Prompt >>
Show each line of the data below in which "document" occurs.

Available data >>
========================================

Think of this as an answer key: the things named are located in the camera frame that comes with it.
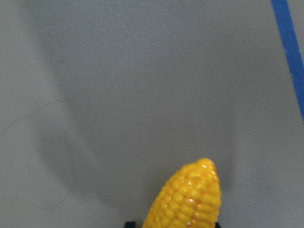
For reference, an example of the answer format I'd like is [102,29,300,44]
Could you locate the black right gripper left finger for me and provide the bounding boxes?
[124,221,136,228]

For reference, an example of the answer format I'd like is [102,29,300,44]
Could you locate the yellow corn cob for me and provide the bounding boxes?
[142,158,221,228]

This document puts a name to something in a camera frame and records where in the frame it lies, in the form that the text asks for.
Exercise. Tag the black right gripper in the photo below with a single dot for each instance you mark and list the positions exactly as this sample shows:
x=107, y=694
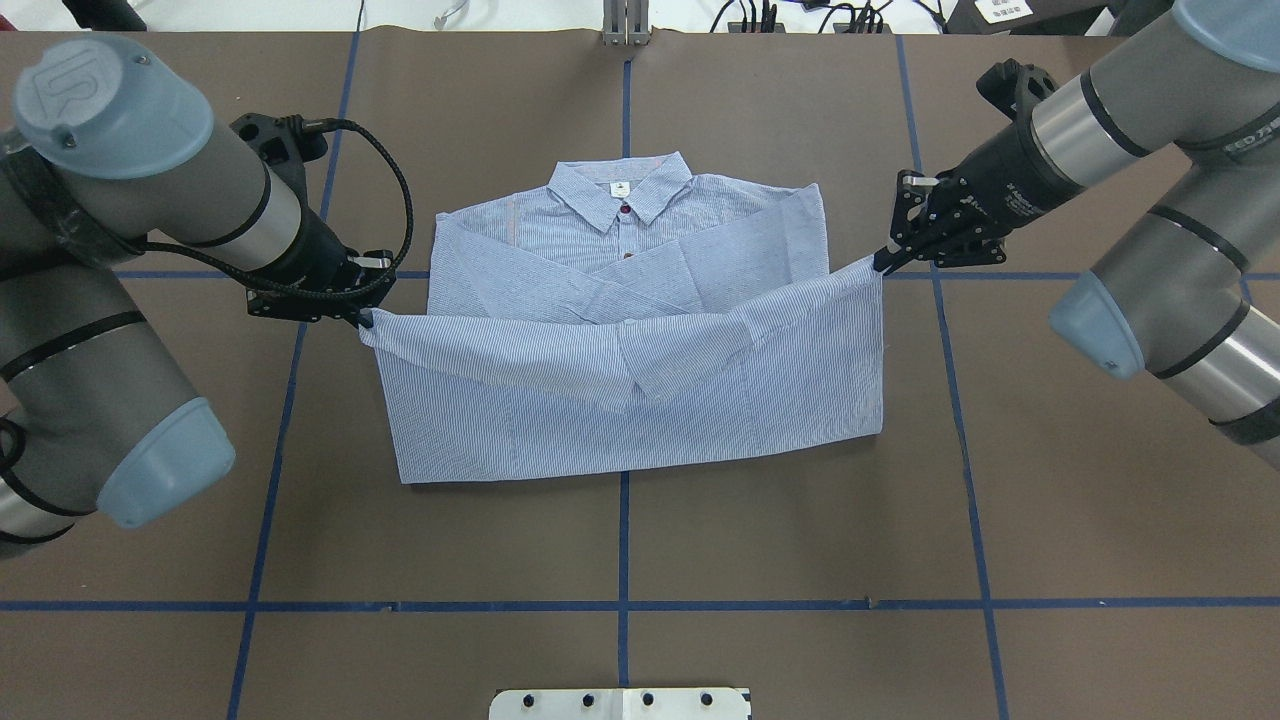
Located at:
x=1002, y=169

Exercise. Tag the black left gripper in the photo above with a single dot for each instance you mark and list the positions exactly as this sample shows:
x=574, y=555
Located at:
x=318, y=250

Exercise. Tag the light blue striped shirt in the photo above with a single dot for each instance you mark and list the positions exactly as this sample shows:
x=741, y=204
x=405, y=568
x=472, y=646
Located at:
x=628, y=315

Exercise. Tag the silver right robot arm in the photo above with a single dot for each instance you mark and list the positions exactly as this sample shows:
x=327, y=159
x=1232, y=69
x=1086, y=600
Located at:
x=1165, y=298

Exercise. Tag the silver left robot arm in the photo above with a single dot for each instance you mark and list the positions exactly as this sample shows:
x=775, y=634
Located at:
x=112, y=155

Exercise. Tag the grey aluminium frame post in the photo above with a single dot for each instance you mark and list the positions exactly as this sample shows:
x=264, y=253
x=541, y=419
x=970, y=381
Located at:
x=626, y=23

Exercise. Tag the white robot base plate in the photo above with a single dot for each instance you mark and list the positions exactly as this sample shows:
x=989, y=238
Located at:
x=623, y=703

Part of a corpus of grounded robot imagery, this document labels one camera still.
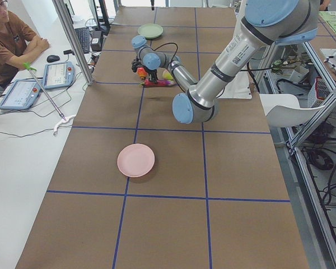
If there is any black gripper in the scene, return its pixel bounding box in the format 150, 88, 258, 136
148, 69, 158, 81

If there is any person in brown shirt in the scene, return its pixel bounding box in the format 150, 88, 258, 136
0, 1, 50, 88

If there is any white plastic chair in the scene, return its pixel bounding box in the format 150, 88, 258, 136
259, 94, 325, 127

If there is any green plate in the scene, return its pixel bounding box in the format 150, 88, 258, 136
138, 24, 164, 39

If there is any near teach pendant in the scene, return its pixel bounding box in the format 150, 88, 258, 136
0, 80, 40, 110

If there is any green pink peach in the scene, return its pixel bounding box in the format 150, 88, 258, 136
162, 69, 174, 81

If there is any black computer mouse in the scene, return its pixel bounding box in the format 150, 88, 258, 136
46, 54, 60, 63

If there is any white mesh basket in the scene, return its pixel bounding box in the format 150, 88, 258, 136
307, 77, 336, 108

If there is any red chili pepper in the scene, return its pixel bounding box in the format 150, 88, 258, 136
141, 81, 170, 87

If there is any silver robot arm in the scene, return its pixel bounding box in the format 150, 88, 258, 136
132, 0, 320, 124

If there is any red pomegranate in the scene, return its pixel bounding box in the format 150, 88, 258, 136
137, 67, 148, 80

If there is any purple eggplant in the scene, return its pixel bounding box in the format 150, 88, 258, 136
140, 80, 176, 87

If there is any pink plate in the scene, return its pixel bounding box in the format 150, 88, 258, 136
117, 143, 155, 178

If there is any black keyboard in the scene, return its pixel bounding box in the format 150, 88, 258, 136
74, 27, 90, 54

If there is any green handled grabber stick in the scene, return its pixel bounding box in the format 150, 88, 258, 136
23, 62, 76, 136

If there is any teach pendant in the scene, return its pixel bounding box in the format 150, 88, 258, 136
0, 80, 40, 110
43, 61, 75, 90

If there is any aluminium frame column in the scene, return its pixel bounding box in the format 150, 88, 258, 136
52, 0, 94, 85

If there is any far teach pendant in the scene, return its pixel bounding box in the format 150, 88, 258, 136
43, 61, 75, 90

========================================

Answer to the exercise >>
This document puts a name to something in a camera frame and records where in the frame it lies, in the form that the text asks for.
Part of a corpus of grounded robot imagery, this document labels one camera still.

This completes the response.